• _Task to complete_
Copy only what runs from the line containing "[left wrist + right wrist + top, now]" through the end of the material below, line for line, with both ends included.

• _Data for the task_

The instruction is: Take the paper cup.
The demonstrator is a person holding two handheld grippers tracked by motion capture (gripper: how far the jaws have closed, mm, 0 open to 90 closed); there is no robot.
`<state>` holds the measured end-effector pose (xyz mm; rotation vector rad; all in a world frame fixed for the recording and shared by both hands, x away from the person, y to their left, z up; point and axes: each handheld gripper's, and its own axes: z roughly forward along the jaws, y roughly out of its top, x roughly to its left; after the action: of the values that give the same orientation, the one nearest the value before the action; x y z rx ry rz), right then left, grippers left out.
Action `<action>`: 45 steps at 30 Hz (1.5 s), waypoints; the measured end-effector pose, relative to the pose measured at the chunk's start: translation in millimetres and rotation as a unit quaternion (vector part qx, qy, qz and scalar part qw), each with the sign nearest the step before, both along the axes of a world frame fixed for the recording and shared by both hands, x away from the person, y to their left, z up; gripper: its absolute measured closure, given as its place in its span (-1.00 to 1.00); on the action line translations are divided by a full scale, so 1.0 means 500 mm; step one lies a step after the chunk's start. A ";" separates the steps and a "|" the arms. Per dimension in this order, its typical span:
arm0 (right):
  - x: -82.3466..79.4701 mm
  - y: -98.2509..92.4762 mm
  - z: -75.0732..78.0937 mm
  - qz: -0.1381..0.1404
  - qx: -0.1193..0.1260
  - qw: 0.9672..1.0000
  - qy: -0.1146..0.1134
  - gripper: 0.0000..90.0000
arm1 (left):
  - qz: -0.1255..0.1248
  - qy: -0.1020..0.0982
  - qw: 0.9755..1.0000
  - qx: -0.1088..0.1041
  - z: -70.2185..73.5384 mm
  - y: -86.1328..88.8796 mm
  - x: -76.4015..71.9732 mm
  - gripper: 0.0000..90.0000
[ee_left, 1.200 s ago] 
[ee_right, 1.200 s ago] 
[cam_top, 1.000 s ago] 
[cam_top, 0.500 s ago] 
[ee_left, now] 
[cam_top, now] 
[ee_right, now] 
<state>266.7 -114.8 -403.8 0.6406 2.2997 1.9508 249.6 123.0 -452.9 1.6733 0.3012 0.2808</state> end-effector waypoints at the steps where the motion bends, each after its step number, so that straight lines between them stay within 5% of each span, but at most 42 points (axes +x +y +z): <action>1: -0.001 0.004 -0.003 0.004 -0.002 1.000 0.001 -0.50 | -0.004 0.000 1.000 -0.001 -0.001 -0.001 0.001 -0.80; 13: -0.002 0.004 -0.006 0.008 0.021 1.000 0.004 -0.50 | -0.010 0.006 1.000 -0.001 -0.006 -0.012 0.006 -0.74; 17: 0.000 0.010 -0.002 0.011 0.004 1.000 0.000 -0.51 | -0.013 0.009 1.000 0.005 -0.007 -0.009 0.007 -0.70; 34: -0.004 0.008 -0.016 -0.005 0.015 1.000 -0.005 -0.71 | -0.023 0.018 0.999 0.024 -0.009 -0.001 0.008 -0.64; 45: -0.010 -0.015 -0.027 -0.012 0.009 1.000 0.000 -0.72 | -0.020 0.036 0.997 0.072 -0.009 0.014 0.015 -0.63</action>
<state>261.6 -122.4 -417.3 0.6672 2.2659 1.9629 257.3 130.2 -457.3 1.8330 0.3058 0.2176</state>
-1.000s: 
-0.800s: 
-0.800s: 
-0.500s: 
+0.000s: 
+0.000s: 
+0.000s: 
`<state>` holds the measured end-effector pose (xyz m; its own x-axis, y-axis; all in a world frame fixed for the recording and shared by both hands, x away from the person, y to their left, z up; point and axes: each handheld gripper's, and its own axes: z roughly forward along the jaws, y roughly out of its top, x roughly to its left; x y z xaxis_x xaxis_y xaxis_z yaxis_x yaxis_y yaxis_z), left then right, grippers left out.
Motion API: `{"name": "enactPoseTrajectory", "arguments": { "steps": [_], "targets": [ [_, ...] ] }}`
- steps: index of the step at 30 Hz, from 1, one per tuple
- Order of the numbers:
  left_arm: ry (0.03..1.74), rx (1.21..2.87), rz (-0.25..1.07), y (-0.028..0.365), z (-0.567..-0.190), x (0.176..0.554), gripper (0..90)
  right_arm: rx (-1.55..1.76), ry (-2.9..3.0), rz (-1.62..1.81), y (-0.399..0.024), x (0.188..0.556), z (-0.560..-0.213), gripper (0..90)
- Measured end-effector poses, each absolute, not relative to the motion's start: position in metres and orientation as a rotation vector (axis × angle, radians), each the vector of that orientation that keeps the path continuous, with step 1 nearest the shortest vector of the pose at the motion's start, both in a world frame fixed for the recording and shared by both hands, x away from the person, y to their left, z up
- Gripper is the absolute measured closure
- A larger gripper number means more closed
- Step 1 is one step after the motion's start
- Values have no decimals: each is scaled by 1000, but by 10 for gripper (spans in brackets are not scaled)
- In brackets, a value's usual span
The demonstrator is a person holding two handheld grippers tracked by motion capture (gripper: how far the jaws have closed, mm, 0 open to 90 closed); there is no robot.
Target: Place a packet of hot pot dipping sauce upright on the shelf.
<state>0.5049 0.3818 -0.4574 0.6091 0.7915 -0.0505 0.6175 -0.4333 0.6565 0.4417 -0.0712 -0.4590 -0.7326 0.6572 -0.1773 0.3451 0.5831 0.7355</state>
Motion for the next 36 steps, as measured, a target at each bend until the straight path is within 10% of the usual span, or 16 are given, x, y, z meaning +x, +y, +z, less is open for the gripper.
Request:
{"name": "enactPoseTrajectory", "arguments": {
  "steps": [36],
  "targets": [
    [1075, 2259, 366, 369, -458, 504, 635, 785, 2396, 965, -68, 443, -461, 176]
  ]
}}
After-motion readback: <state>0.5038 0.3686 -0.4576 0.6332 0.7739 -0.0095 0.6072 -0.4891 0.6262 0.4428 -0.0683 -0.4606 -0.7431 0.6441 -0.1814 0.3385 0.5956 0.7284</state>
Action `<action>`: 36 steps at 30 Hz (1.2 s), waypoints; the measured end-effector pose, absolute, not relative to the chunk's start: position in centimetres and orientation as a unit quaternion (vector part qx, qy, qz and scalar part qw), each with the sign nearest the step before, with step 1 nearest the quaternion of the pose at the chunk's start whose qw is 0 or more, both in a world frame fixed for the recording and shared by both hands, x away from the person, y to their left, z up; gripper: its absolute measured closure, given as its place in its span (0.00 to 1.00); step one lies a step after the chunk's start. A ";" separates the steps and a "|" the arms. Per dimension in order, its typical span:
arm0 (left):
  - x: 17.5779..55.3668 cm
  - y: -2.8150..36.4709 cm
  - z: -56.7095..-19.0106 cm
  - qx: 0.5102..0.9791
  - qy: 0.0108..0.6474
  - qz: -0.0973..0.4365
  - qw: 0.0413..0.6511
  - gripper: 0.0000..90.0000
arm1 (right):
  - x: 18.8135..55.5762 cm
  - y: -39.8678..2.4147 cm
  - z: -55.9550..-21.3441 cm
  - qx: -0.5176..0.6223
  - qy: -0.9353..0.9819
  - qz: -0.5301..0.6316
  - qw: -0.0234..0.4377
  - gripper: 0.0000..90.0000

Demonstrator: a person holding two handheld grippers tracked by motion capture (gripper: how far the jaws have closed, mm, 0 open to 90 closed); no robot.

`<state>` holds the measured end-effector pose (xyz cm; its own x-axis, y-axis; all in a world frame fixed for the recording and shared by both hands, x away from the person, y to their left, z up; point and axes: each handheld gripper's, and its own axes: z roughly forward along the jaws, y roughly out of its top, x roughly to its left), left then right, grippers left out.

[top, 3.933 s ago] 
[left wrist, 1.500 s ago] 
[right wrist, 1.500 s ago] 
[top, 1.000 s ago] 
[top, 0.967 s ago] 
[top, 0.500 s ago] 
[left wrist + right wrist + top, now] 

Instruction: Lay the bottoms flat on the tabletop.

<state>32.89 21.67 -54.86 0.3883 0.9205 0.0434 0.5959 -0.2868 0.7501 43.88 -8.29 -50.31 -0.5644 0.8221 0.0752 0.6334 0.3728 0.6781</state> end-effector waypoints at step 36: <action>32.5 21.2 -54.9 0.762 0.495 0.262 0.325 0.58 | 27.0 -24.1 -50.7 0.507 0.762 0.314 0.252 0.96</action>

• _Solution to this exercise_
[left wrist + right wrist + top, now] 

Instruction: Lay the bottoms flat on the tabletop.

<state>32.89 21.67 -54.86 0.3883 0.9205 0.0434 0.5959 -0.2868 0.7501 43.88 -8.29 -50.31 -0.5644 0.8221 0.0752 0.6334 0.3728 0.6781</state> end-effector waypoints at step 36: <action>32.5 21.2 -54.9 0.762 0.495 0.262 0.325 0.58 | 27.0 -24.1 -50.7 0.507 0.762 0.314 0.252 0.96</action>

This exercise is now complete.